Three taxpayers have been successful before NSW Court of Appeal in a matter concerning additional mortgage duty.
In an earlier decision, the NSW Supreme Court had in part upheld a decision of the Commissioner that additional mortgage duty was payable by the taxpayers on a deed of variation under which the time for payment by them of the purchase price for certain loan notes was extended. The Supreme Court held that mortgage duty was payable on the deed of variation but held the Commissioner had erred in including capitalised interest in the sum on which mortgage duty was assessed. Accordingly, the Supreme Court had remitted the matter to the Commissioner for reassessment in accordance with its decision.

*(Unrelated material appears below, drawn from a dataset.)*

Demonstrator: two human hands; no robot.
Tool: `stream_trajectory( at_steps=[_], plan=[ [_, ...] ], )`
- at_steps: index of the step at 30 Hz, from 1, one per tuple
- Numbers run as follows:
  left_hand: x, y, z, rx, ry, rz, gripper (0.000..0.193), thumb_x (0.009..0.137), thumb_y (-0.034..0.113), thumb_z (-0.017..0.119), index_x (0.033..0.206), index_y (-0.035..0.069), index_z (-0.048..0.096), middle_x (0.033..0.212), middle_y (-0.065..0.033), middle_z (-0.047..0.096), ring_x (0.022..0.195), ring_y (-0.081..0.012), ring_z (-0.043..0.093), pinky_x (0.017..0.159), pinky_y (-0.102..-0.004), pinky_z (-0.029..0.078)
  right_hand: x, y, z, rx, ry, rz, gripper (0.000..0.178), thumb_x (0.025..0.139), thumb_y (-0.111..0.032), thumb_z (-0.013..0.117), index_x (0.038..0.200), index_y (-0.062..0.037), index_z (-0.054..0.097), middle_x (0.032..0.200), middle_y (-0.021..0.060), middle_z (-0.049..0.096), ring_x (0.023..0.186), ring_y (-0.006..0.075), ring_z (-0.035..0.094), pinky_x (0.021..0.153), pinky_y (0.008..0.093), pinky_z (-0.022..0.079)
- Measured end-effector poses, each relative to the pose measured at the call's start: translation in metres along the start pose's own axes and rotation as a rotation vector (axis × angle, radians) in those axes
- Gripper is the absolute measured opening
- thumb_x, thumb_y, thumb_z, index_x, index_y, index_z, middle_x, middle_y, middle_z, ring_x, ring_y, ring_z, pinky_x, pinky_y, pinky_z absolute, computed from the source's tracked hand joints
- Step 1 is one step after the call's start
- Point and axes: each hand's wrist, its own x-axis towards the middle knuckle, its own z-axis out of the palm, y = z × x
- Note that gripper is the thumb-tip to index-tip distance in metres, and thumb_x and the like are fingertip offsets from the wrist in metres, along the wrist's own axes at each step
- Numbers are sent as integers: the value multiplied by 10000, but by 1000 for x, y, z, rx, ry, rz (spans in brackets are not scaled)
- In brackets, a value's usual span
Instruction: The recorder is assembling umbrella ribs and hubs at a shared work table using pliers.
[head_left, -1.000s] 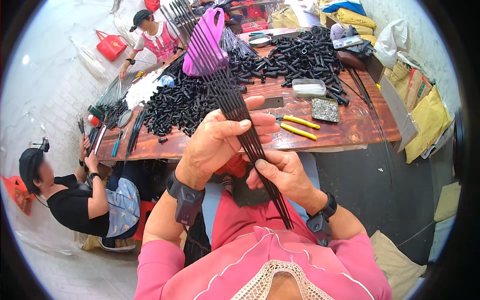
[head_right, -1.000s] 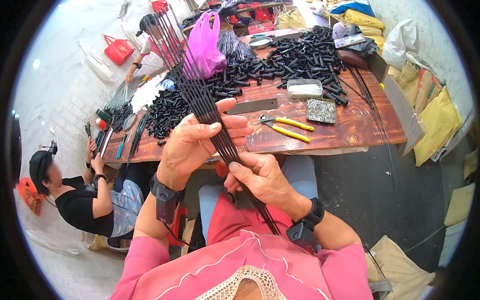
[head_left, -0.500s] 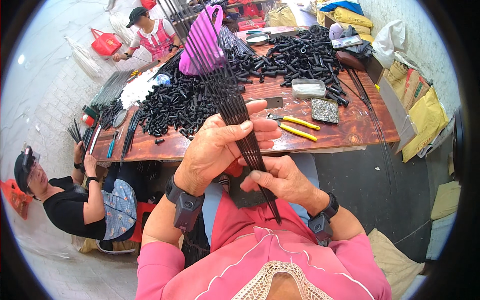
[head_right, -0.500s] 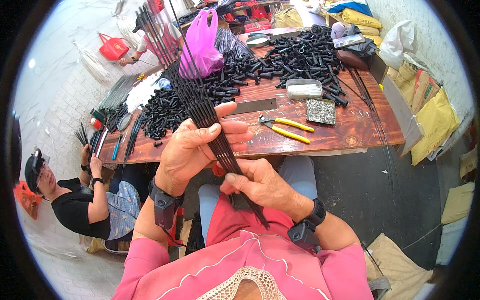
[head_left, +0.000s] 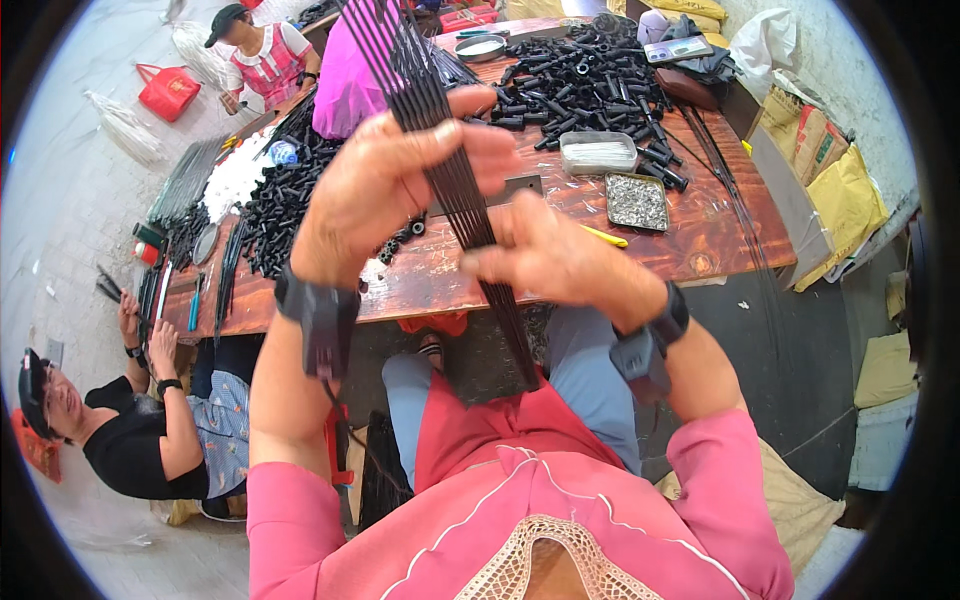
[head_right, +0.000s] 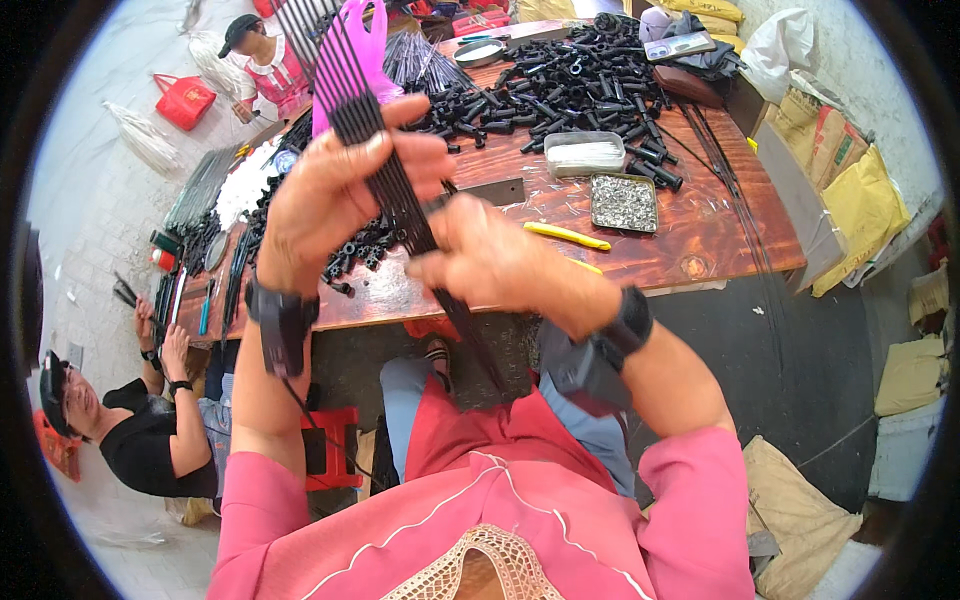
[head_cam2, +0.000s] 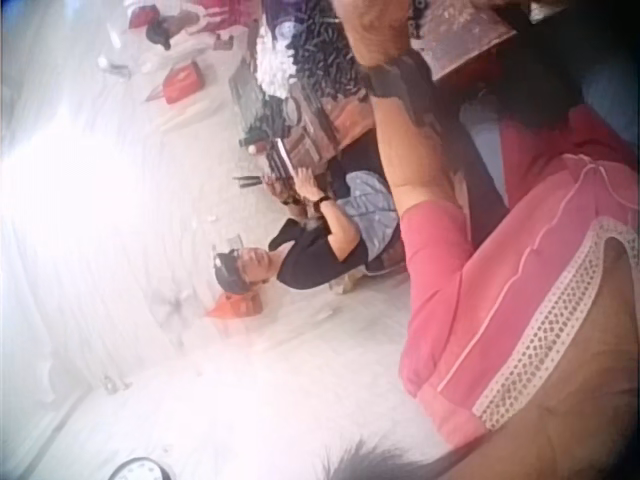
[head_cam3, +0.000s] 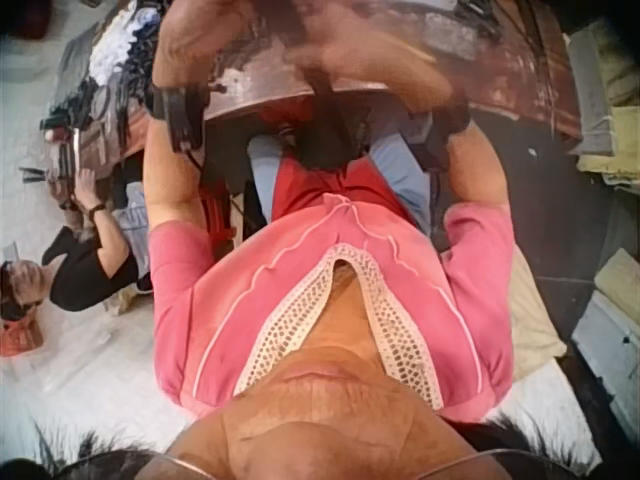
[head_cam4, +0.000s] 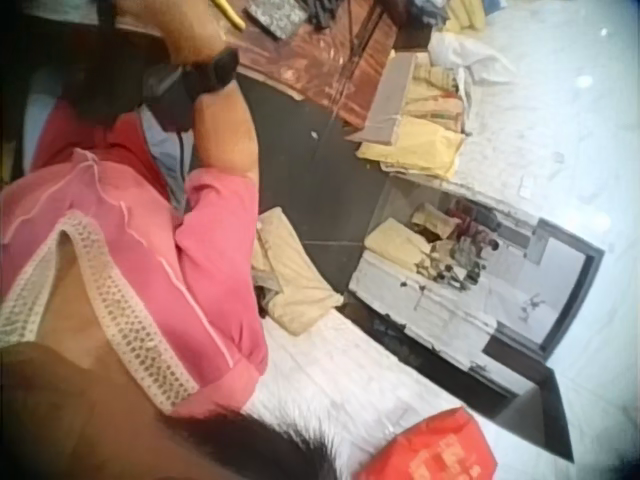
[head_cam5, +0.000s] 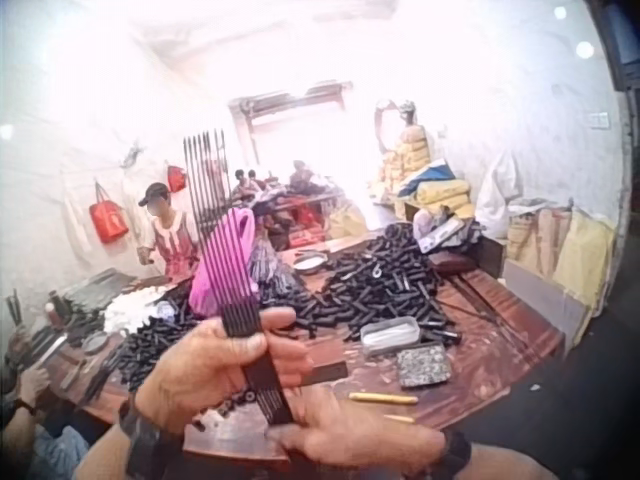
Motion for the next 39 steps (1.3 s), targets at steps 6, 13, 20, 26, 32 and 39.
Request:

Before the Court of Appeal, the taxpayers contended the primary judge had erred in concluding that additional mortgage duty was payable, in essence because, even if the extension of time for payment of the purchase price amounted to a “forbearance”, it was one that did not involve the provision or obtaining of funds to or by the taxpayers and hence was not an “advance” within the meaning of the relevant mortgage duty provisions.
In a cross-appeal, the Commissioner argued the primary judge had erred in concluding that capitalised interest should not have been included in the calculation of additional mortgage duty.
In unanimous decision, the Court of Appeal held the primary judge had erred in holding that the 2009 deed of variation was liable to additional mortgage duty as an advance within the definition in s 206(a)(iii) of the Duties Act 1997 (NSW). It also dismissed the Commissioner’s cross-appeal.
(Note that mortgage duty has been abolished since 1 July 2012.)
(Bondi Beachside Pty Ltd & Ors v Chief Comr of State Revenue  NSWCA 6, NSW Court of Appeal, Bathurst CJ, Ward JA, Tobias AJA, 7 February 2014.)